SDXL custom pipeline - Input to unet? - Why 2 text encoders?

With stable-diffusion-v1-4 it was possible to use the components of the pipeline independently, as explained in this very helpful tutorial: Stable Diffusion with 🧨 Diffusers

In other words, one could write a custom pipeline by using the tokenizer, text encoder, unet, and vae one after another.

I’m struggling to figure out how to write a custom pipeline for stable-diffusion-xl-base-1.0. One can check the pipeline components like this:

from diffusers import DiffusionPipeline

pipe = DiffusionPipeline.from_pretrained("stabilityai/stable-diffusion-xl-base-1.0")
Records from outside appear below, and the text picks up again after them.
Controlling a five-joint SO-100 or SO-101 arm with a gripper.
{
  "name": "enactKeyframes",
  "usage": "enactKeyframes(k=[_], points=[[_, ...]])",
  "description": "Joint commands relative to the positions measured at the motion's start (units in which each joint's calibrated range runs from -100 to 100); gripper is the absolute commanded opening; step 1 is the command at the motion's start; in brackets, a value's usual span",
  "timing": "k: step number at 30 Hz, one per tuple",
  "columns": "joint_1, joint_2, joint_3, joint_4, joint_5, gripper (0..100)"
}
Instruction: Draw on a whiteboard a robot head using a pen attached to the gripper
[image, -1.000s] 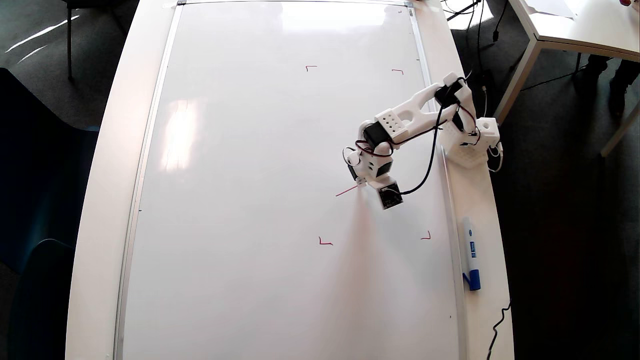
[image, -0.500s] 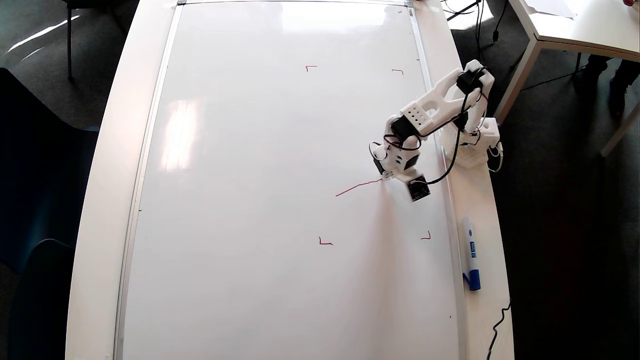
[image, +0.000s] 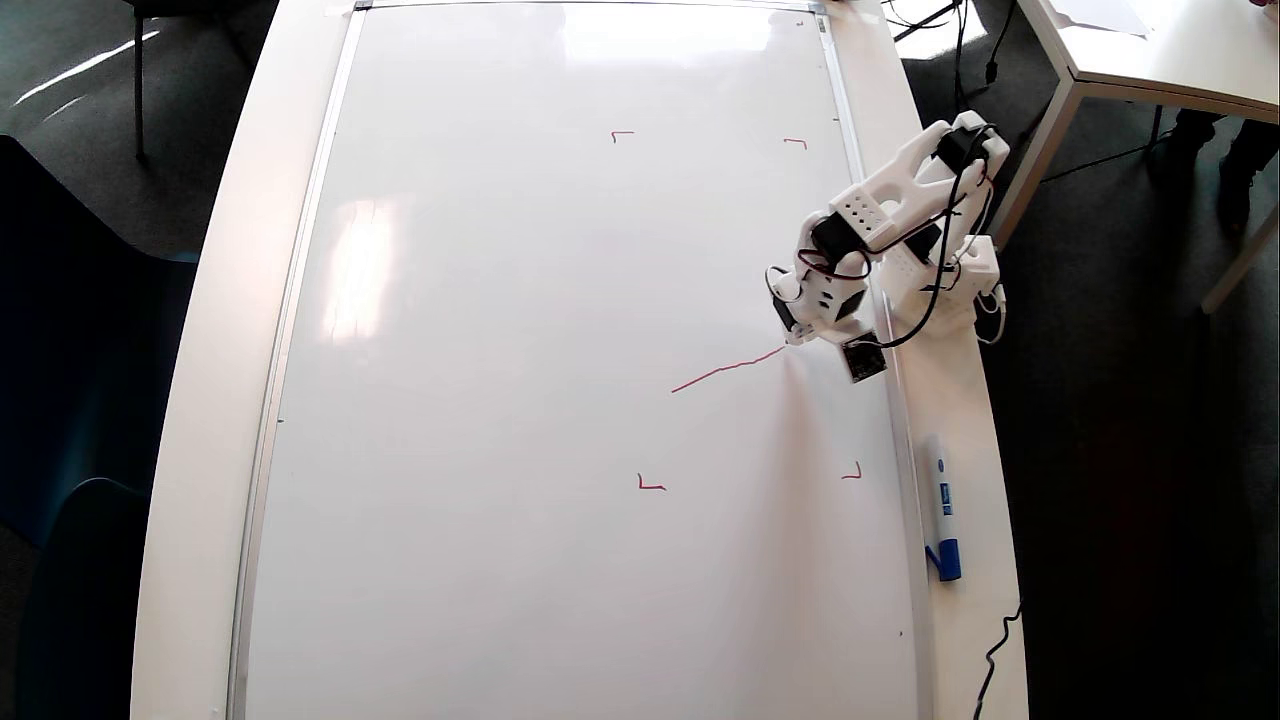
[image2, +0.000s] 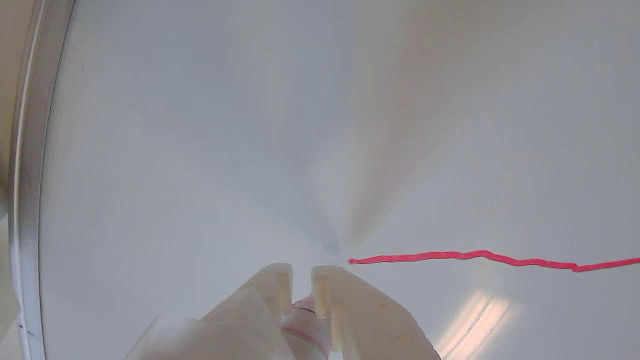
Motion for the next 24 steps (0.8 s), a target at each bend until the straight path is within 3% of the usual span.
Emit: enactKeyframes(k=[1, 6, 24], points=[[3.4, -3.9, 0.7, -0.1, -0.2, 1], [7.5, -4.0, 2.4, -0.1, 0.0, 1], [-1.0, -3.9, 2.5, 0.0, -0.1, 1]])
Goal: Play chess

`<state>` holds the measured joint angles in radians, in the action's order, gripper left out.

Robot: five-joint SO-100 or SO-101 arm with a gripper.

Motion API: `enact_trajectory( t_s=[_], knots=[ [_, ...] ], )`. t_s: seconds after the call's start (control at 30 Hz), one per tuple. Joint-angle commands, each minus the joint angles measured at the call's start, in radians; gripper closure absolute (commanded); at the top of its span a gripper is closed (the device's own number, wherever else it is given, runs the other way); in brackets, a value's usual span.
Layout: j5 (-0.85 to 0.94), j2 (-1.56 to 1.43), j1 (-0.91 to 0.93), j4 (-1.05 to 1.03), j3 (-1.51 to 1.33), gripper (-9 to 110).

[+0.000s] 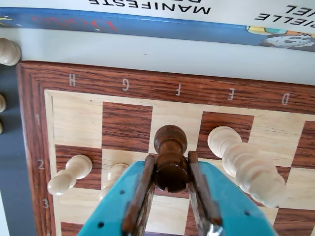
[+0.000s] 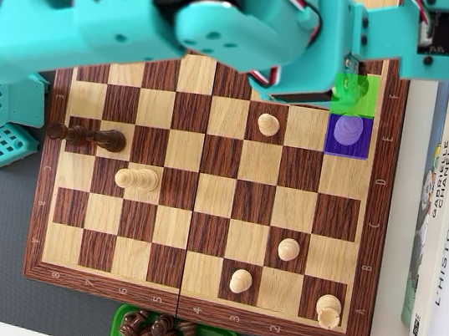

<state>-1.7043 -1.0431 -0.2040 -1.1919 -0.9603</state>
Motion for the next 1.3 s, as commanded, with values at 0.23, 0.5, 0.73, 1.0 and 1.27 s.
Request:
enact_trajectory(
  t_s=[0.23,0.5,0.73,1.0,1.27],
  knots=[
    [0.002,-0.206,-0.005,0.000,-0.089,96],
    [0.002,-0.370,-0.003,0.000,-0.195,96],
    [0.000,-0.578,0.017,0.000,-0.356,96],
    [0.000,-0.799,0.114,0.000,-0.575,96],
    [0.002,-0.930,0.285,0.000,-0.724,96]
  ],
)
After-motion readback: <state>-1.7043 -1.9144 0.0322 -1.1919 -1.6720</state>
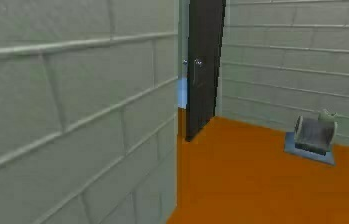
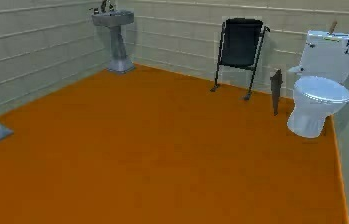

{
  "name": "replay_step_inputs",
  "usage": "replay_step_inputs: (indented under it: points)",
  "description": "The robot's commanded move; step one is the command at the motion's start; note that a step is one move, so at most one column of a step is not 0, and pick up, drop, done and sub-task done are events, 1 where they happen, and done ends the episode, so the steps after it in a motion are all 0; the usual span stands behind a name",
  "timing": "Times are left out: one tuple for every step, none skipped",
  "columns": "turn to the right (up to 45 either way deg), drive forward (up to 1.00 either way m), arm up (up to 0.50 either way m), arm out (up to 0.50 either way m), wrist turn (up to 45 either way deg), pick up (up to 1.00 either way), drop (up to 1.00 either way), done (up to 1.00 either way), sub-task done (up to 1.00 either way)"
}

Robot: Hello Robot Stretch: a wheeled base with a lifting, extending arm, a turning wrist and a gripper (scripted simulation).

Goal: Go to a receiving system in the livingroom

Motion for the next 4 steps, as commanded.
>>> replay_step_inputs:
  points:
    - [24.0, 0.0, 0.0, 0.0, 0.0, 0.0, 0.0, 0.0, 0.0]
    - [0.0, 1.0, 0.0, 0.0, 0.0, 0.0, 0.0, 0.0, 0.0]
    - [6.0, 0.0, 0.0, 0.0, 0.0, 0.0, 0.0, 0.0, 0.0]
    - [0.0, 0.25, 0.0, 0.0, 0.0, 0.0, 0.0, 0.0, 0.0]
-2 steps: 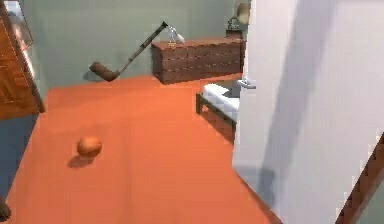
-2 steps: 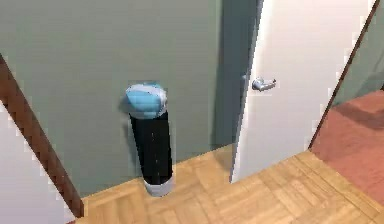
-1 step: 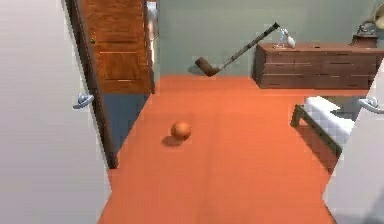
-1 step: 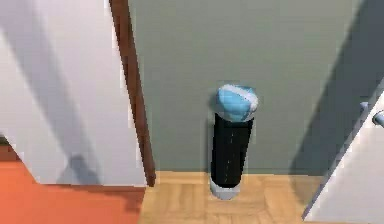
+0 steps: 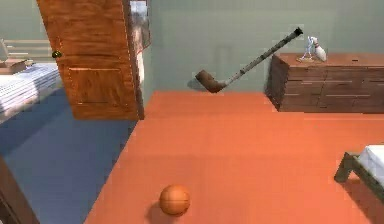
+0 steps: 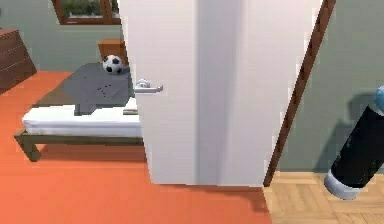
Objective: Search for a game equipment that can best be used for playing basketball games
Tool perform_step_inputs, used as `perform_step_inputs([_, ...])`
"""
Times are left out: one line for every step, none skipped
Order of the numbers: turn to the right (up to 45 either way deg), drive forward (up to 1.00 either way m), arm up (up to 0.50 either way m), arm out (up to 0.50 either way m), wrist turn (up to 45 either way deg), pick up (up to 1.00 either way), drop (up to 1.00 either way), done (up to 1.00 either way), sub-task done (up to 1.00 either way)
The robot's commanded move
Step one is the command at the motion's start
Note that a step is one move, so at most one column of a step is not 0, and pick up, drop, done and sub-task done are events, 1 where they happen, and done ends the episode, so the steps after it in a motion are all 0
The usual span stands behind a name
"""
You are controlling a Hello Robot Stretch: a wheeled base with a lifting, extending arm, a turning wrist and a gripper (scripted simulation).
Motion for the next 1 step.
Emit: perform_step_inputs([0.0,0.0,0.0,0.0,0.0,0.0,0.0,1.0,0.0])
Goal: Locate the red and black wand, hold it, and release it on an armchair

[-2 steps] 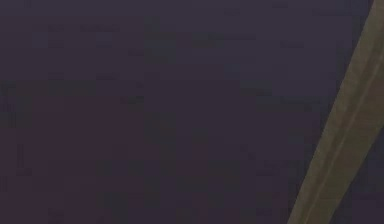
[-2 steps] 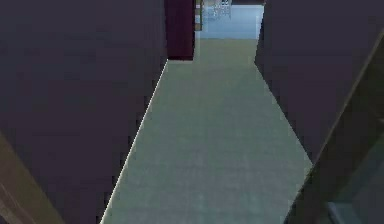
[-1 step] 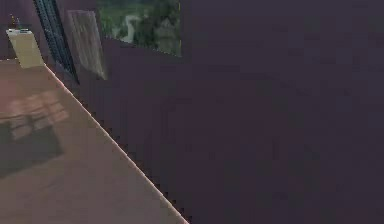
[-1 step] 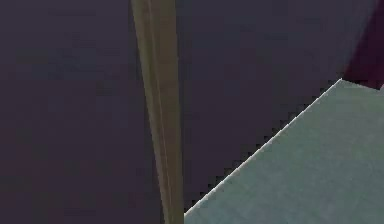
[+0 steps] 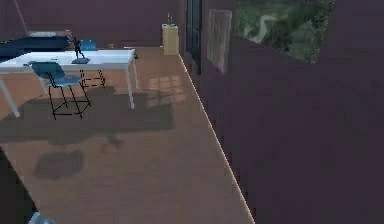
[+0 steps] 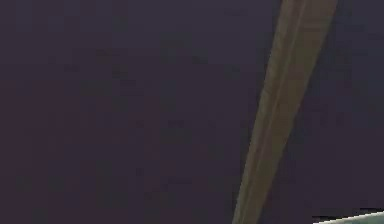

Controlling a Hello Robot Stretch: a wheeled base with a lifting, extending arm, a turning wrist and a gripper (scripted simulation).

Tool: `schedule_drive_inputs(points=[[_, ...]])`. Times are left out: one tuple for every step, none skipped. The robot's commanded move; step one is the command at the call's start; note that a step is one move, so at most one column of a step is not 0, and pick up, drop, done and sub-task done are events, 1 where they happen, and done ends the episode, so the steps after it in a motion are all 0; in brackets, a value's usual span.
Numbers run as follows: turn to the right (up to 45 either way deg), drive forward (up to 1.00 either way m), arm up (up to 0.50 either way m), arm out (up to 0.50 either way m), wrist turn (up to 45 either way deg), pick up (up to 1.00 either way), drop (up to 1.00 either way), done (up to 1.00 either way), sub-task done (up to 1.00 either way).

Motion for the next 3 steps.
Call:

for item in pipe.components:
	print(item)

# Returns:
# vae
# text_encoder
# text_encoder_2
# tokenizer
# tokenizer_2
# unet
# scheduler

Why are there two tokenizers and two text encoders? And how can the output of the two text encoders be passed into the unet?

The unet forward pass should look like this (right?):

unet_output = unet.forward(
	sample=sample,
	timestep=timestep,
	encoder_hidden_states=encoder_hidden_states,
	added_cond_kwargs={
    	"text_embeds": text_embeds,
    	"time_ids": time_ids,
    	},
	)

But how does the output of the text encoder(s) relate to the inputs to the unet, i.e. sample, encoder_hidden_states, text_embeds, and time_ids?

Maybe I’m missing something obvious :thinking:

1 Like

+1 I am also trying to figure out what each component of SDXL means and how to utilize them? Have you found a good tutorial or documentation for it?

1 Like

@asrielh no unfortunately I haven’t made any progress on this. Conceptually my understanding for stable-diffusion-v1-4 is that the components are connected like this: tokenizer → text_encoder → unet → vae. I can’t make sense of the two two text encoders & tokenizers in SDXL.

According to their paper ([2307.01952] SDXL: Improving Latent Diffusion Models for High-Resolution Image Synthesis), it’s just that instead of using 1 big encoder, they use 2 and concatenate the embedding vector. (CLIP ViT-L & OpenCLIP ViT-bigG)

Specifically,
we use OpenCLIP ViT-bigG [19] in combination with CLIP ViT-L [34], where we concatenate the
penultimate text encoder outputs along the channel-axis

It’s not clear if the training was done using different prompts for each encoder, but the HF docs says that even if the default usage is to use the same prompt for both encoders, you can use two different prompts.

I suppose a natural intuition would be use one text encoder for the semantic information, and the other encoder for all the style information, but I have no idea if one encoder is more specialized on style than the other or vice verse, or even if it’s a good idea to have two different prompts.

Did someone made some tests on what to expect on these double encoder use variations ?

2 Likes

@ClementP-XXII thanks for this information, I will try to use a custom pipeline by concatenating the encoder outputs.

@ingo-m Hi, were you able to create a custom pipeline?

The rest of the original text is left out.